**EXERCISE DIRECTIONS:** The answer must consist of every line in the data that contains "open".

**RAW DATA:**
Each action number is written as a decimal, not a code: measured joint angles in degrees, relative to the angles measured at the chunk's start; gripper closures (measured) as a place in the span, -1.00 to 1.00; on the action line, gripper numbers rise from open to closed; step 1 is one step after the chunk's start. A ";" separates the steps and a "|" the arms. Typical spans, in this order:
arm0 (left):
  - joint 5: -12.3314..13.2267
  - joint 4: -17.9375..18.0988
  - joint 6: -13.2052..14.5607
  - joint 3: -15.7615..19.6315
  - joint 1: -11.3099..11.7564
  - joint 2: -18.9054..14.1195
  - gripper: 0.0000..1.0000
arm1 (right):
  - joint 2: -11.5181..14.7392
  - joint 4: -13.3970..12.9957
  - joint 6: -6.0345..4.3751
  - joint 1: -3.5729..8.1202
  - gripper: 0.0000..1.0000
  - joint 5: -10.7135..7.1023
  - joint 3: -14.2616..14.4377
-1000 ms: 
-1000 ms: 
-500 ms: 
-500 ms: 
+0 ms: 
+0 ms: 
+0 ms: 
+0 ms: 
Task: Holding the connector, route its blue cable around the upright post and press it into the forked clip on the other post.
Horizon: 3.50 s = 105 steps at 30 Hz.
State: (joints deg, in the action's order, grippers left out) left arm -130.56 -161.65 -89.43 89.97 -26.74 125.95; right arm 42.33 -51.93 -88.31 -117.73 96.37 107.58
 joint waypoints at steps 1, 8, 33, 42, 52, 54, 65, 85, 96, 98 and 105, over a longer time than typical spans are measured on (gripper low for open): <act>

**SOLUTION TO THIS EXERCISE:**
Each action number is written as a decimal, not a code: measured joint angles in degrees, relative to the angles measured at the chunk's start; gripper closures (measured) as a place in the span, -1.00 to 1.00; on the action line, gripper numbers rise from open to closed; step 1 is one step after the chunk's start. A ";" separates the steps and a "|" the arms. Typical spans, in this order:
 joint waypoints at steps 1, 8, 33, 42, 52, 54, 65, 85, 96, 98 and 105, over a longer time than typical spans are measured on (gripper low for open): <act>

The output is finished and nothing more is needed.